Ambulance records often give an indication of any impact on the Glasgow Coma Scale at the scene. In the absence of those, the most valuable documents to help medical experts make a diagnosis of subtle brain injury are witness statements from friends, family members, colleagues or other relevant acquaintances.
Time and money
Despite the challenges of fixed costs, nothing can replace taking a statement face to face with a client or a witness. These must be as full and detailed as possible, focusing on aspects of the client’s injury that they may not even perceive. A good rapport is important and sensitivity is required, particularly if the lawyer has to impart information that the client will not be happy with, or potentially embarrassed by. Sometimes, saying ‘if it was me, I would want to know’ is enough; on other occasions, the lawyer has to be more resourceful and understanding of the client’s needs.
In many head injury cases, time is of the essence – there are immediate and apparent needs which require an early settlement. But where subtle brain injuries are a factor, a slower approach may serve the client better, allowing time for all symptoms and consequences to become apparent and to be properly assessed. In such cases, an early settlement may be followed months later by devastating consequences such as loss of employment or other events that make the client realise that they have been more badly affected than first realised.
Advances in medical technology help. Incredibly sharp and detailed images can be obtained quickly and at relatively low cost through 3T MRI scanning, which can identify tiny areas of damage within the brain that can be the cause of the symptoms. Such scans should be obtained sooner rather than later to increase certainty, so that the client knows from the outset if there is likely to be a problem and rehabilitation can be addressed at an earlier stage. It also helps to prepare the client, during the early stages of the injury, to accept that there may be a subtle brain injury.

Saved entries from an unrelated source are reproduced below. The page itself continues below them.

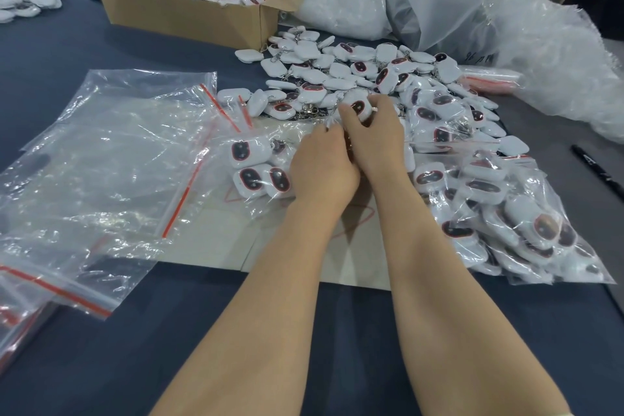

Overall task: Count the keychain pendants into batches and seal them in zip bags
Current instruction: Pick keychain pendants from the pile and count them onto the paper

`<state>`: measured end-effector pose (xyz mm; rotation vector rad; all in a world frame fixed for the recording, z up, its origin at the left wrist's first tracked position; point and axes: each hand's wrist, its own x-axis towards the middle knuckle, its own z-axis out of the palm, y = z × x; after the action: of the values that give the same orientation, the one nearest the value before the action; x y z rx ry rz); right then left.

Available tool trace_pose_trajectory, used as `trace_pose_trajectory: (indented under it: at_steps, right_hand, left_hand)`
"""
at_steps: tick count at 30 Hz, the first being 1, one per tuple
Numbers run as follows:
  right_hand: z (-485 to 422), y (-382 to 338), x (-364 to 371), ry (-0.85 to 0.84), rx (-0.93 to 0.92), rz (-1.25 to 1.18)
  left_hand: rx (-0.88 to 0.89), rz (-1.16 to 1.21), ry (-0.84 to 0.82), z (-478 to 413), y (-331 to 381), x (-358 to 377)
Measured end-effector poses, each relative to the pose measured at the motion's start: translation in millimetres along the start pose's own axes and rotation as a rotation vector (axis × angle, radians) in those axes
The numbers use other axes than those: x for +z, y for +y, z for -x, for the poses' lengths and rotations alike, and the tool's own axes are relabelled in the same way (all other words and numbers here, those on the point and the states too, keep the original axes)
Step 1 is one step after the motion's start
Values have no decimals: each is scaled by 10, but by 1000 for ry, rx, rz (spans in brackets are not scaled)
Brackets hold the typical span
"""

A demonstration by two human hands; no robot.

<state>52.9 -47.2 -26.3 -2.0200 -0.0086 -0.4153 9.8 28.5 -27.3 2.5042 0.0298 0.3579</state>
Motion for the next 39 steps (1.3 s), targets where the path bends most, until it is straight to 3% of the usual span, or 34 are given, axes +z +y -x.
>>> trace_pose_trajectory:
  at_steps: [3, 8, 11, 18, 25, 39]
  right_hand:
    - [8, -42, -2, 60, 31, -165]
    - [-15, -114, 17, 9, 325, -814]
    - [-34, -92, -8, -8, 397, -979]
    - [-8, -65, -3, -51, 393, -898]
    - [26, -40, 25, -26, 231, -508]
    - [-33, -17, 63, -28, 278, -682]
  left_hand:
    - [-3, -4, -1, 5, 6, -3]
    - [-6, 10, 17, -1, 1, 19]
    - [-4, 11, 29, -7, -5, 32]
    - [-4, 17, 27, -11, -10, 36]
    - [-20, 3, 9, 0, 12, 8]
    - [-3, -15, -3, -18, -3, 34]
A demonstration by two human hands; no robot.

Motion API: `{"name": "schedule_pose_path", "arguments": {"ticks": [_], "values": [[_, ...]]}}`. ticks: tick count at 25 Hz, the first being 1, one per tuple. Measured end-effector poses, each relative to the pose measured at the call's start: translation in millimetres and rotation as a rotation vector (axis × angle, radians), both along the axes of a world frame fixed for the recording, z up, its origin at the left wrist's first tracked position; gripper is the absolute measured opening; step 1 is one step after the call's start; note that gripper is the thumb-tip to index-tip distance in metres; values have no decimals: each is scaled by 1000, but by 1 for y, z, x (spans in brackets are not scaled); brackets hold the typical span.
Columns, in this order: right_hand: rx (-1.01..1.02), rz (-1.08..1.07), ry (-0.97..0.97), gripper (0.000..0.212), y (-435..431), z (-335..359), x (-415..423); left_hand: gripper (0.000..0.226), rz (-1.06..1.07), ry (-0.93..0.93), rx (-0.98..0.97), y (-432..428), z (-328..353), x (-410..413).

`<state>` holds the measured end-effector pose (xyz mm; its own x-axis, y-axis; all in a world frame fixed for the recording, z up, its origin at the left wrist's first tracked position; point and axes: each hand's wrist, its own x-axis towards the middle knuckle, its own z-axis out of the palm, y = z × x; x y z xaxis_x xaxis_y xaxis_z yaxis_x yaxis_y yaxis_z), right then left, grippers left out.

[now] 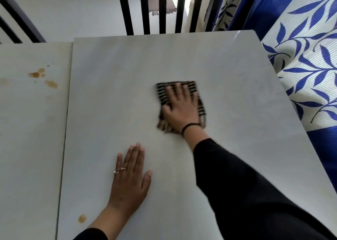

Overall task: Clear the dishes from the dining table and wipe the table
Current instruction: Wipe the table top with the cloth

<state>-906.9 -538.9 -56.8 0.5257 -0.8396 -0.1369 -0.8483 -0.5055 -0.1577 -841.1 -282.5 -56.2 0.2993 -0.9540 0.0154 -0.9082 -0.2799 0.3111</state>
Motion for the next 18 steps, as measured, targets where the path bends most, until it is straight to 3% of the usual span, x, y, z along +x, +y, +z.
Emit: {"name": "schedule_pose_path", "arguments": {"ticks": [4,7,10,13,16,18], "values": [[28,372,-25,71,119,0,21,67,-71,-18,9,66,-2,-8],[25,444,-22,71,167,-1,-30,62,-157,-54,11,121,-1,-15],[4,241,-9,74,174,3,-109,60,-178,-76,0,158,1,-13],[12,-131,58,74,161,12,-161,61,-125,-100,7,191,2,-4],[36,-380,95,70,137,11,-140,64,-33,-99,28,225,1,3],[38,-396,79,67,128,7,-96,68,46,-85,33,245,1,6]]}}
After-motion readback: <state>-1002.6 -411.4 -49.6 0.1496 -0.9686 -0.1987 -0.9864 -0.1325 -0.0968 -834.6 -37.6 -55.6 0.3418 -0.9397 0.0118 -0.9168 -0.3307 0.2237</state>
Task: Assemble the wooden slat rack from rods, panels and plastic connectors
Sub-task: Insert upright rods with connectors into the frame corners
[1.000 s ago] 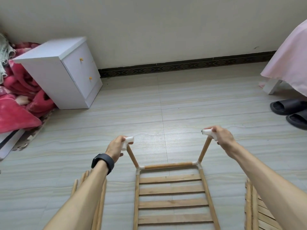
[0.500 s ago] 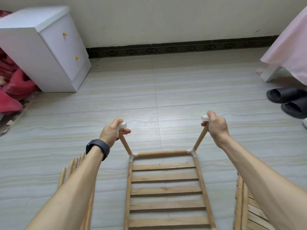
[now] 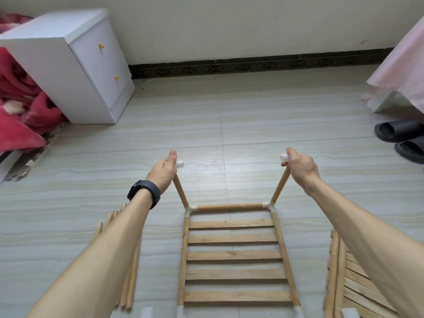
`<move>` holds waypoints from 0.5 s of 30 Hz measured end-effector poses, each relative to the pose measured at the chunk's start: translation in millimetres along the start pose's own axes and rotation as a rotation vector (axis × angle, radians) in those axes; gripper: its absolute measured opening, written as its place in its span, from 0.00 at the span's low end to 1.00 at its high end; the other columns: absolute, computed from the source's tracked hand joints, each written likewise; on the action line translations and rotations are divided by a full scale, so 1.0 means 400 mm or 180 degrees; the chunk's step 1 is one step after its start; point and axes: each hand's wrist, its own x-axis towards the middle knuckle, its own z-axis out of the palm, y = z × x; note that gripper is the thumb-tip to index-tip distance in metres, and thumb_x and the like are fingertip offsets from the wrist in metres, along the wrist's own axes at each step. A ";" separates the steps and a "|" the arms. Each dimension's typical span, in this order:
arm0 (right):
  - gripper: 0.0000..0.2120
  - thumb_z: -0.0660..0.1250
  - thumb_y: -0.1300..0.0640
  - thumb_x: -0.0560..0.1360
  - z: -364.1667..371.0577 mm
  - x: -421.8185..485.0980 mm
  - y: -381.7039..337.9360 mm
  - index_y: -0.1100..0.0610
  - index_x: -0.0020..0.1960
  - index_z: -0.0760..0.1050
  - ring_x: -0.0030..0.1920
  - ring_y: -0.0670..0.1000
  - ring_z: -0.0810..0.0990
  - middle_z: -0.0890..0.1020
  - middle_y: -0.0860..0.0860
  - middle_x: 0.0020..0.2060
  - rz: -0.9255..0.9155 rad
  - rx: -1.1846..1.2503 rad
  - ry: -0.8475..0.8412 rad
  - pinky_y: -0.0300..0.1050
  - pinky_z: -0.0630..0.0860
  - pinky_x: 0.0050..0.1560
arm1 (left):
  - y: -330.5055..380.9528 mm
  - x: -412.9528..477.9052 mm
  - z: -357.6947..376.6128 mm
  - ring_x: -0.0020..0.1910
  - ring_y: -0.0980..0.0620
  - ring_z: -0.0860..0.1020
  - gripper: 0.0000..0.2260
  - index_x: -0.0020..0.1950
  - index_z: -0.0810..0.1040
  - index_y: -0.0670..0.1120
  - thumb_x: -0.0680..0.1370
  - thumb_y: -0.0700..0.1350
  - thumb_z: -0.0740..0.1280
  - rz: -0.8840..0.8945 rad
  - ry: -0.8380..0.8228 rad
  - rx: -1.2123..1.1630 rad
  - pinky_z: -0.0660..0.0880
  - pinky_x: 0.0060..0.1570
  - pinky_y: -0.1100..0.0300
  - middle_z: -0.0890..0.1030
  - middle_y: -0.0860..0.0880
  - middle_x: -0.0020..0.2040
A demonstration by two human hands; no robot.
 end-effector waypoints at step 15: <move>0.28 0.64 0.32 0.71 -0.184 -0.648 0.210 0.51 0.61 0.77 0.58 0.43 0.78 0.82 0.44 0.55 -0.0151 0.0710 -0.0342 0.46 0.75 0.57 | -0.203 -0.650 -0.055 0.53 0.54 0.81 0.24 0.61 0.77 0.52 0.73 0.67 0.62 -0.0220 -0.0741 -0.0583 0.73 0.51 0.55 0.84 0.52 0.53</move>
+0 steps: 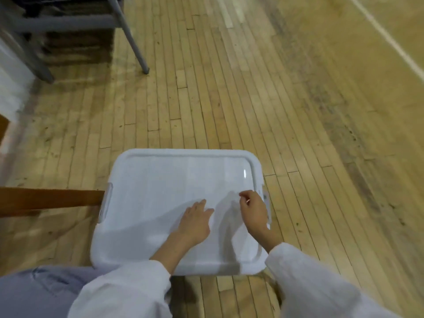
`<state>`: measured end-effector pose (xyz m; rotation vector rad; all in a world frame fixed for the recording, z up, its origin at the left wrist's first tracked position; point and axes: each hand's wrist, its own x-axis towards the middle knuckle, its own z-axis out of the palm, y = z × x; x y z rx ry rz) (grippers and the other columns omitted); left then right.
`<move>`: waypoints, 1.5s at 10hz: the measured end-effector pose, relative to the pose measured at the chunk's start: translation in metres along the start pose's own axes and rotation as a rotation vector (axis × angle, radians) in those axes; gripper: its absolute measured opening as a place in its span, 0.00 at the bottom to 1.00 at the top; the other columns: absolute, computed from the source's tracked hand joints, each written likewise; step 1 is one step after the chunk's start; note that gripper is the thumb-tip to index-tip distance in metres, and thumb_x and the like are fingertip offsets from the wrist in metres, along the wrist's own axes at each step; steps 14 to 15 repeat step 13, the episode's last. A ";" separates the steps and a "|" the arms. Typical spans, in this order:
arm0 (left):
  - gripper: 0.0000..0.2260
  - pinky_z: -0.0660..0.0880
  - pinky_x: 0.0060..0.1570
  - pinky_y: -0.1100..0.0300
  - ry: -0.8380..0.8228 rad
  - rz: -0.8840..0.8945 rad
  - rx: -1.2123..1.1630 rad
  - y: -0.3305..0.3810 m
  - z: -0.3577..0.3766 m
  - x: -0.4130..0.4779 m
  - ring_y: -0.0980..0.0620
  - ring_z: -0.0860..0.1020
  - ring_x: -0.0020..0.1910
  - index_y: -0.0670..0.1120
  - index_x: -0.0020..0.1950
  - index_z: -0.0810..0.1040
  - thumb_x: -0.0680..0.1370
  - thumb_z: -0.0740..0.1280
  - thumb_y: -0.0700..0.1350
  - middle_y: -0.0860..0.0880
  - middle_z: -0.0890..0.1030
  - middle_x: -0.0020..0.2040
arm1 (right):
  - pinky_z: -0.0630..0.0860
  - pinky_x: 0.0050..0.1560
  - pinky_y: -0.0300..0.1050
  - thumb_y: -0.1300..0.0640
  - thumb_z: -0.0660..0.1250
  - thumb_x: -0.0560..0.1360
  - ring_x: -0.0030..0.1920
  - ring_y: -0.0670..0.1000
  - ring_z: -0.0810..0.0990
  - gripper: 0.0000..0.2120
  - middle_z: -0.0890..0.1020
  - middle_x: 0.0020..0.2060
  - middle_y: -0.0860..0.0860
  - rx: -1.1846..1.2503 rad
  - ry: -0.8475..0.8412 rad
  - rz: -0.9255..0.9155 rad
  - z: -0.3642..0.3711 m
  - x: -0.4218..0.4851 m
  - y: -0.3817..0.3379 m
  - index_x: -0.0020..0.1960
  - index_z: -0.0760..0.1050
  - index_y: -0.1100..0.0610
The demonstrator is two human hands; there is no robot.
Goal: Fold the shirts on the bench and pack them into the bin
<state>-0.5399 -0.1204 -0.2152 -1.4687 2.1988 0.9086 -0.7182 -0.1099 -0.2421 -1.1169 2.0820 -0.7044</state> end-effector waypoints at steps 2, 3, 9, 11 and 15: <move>0.26 0.49 0.75 0.48 -0.138 0.077 0.096 0.088 0.017 0.019 0.47 0.49 0.77 0.47 0.78 0.51 0.81 0.53 0.39 0.45 0.48 0.79 | 0.66 0.66 0.53 0.41 0.68 0.72 0.68 0.58 0.65 0.39 0.65 0.69 0.59 -0.125 -0.047 0.146 -0.034 0.025 0.047 0.74 0.57 0.60; 0.29 0.48 0.75 0.49 -0.107 0.054 0.144 0.088 0.019 0.019 0.49 0.51 0.77 0.47 0.79 0.46 0.80 0.53 0.37 0.47 0.49 0.79 | 0.63 0.69 0.56 0.36 0.68 0.70 0.74 0.58 0.58 0.49 0.55 0.75 0.58 0.109 -0.187 0.273 -0.031 0.029 0.060 0.77 0.45 0.58; 0.30 0.48 0.75 0.48 -0.188 0.067 0.178 0.073 0.027 0.015 0.52 0.44 0.77 0.48 0.79 0.45 0.80 0.54 0.36 0.51 0.41 0.79 | 0.75 0.53 0.55 0.44 0.59 0.78 0.57 0.60 0.75 0.28 0.69 0.64 0.59 0.064 -0.081 0.256 -0.012 0.023 0.052 0.70 0.59 0.60; 0.30 0.49 0.75 0.49 -0.253 0.017 0.110 0.076 0.015 0.010 0.50 0.47 0.77 0.48 0.79 0.45 0.80 0.56 0.38 0.48 0.44 0.79 | 0.69 0.58 0.55 0.47 0.51 0.82 0.62 0.64 0.70 0.29 0.61 0.69 0.64 -0.085 -0.139 0.298 -0.006 0.027 0.045 0.77 0.46 0.58; 0.23 0.63 0.68 0.58 0.064 -0.095 -0.329 0.032 -0.036 -0.032 0.47 0.65 0.71 0.48 0.76 0.59 0.80 0.57 0.40 0.47 0.65 0.74 | 0.63 0.69 0.59 0.60 0.57 0.77 0.71 0.62 0.62 0.31 0.60 0.73 0.61 -0.131 -0.043 0.127 -0.022 0.022 0.002 0.76 0.49 0.57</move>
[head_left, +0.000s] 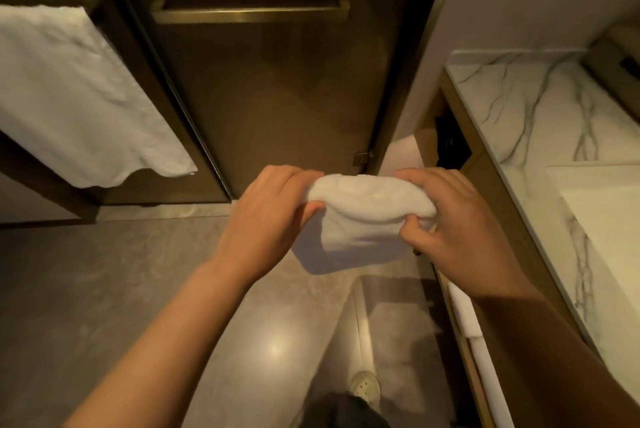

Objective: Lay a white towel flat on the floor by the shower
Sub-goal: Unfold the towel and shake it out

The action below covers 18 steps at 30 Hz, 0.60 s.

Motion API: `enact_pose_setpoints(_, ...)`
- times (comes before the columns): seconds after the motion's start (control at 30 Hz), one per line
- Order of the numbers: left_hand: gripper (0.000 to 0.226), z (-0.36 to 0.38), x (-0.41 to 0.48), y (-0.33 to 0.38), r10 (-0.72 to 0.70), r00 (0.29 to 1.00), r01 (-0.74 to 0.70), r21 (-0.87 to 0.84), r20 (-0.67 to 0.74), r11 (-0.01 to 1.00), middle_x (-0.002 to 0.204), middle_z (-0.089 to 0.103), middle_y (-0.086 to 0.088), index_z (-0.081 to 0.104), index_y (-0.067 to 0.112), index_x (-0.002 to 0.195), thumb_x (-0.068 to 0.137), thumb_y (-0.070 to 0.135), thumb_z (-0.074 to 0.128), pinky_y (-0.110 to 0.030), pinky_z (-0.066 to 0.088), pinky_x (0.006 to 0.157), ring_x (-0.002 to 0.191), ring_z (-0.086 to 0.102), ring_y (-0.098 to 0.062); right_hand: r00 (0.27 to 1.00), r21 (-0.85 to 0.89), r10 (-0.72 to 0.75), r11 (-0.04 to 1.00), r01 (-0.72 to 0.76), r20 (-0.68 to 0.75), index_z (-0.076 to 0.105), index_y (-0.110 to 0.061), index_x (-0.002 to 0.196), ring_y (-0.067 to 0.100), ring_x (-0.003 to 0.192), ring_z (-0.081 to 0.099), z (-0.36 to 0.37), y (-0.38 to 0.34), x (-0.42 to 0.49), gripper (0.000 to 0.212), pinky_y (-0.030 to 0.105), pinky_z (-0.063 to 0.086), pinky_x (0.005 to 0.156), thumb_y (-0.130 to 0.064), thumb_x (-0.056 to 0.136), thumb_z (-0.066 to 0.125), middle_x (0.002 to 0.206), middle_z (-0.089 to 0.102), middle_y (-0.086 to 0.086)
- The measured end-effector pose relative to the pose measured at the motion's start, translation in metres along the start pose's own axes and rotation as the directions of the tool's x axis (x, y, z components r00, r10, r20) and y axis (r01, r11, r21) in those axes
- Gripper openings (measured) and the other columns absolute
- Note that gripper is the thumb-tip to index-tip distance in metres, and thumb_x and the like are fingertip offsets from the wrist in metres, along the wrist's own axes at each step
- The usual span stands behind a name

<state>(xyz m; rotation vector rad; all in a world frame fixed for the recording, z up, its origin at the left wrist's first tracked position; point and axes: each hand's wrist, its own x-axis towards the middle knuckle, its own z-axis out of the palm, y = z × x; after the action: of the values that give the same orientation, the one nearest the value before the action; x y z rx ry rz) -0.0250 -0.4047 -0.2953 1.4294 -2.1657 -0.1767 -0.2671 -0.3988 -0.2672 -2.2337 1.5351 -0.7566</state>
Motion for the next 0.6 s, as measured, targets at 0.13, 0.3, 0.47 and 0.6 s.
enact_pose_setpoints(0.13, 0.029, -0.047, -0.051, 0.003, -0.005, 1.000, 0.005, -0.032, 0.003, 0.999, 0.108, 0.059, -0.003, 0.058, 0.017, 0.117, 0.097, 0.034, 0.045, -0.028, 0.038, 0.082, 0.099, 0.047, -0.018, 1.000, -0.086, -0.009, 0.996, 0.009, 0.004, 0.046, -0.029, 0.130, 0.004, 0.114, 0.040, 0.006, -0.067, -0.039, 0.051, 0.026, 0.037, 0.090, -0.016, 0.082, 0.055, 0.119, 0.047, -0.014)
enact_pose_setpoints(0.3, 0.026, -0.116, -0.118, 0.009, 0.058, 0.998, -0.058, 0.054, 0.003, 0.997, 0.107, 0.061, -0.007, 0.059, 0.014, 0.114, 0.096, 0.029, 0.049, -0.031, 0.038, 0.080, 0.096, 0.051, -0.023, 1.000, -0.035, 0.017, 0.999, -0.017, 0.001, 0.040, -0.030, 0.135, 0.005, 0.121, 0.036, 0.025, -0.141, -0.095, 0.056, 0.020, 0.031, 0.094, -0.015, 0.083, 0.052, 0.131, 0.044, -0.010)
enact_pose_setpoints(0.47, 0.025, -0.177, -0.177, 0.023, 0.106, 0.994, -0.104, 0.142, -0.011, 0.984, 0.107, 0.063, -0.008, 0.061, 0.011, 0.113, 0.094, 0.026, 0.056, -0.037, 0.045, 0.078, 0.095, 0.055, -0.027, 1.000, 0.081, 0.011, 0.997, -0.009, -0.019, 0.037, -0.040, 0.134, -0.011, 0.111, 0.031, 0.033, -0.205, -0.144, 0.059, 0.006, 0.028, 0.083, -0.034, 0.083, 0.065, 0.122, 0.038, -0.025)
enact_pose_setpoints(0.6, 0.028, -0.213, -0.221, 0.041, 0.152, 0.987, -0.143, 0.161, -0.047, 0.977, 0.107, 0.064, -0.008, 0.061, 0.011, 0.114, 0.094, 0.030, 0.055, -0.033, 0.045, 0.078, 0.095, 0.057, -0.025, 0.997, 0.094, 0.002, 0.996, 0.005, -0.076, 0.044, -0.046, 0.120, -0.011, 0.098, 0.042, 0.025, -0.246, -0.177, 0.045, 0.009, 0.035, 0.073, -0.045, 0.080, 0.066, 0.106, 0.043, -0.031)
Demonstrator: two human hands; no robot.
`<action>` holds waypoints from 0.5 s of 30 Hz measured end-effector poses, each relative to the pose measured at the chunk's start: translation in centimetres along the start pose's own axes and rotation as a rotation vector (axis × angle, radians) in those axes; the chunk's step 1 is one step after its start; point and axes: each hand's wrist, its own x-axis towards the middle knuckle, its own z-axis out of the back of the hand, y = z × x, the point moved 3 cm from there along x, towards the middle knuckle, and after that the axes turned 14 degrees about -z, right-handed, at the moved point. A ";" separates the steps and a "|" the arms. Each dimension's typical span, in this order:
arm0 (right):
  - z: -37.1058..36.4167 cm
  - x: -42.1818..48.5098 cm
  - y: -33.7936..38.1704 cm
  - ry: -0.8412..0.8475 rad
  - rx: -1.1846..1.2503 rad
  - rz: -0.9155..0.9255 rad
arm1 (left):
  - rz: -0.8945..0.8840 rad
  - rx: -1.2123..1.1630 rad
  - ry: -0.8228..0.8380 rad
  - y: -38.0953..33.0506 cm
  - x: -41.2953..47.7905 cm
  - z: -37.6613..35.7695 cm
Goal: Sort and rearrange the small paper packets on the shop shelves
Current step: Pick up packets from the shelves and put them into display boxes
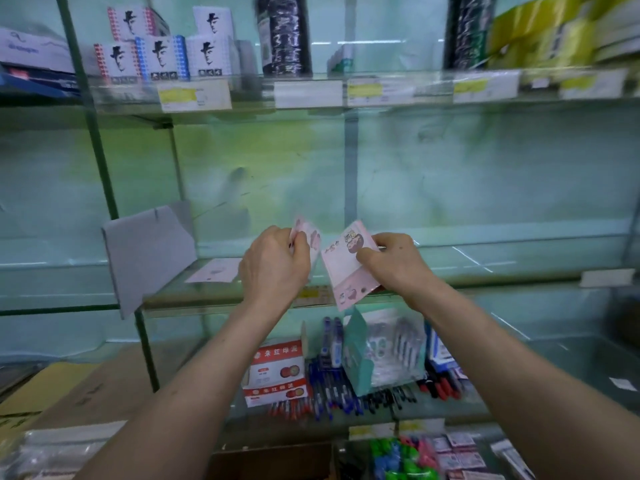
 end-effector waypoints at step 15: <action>17.7 -8.3 -7.5 -0.173 -0.186 -0.126 | -0.216 -0.141 0.288 -17.7 -3.6 -5.1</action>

In summary, extreme caution must be exercised when dealing with potential subtle brain injury cases. These cases expose lawyers to the most risk. It is particularly dangerous to assume that medical experts are always right, especially where there is a conflict in expert opinions. Awareness of potential issues, follow-up on lines of enquiry via competent evidence-gathering and a sensitive approach to the client’s feelings will all serve the client’s best interests and keep professional negligence claims at bay.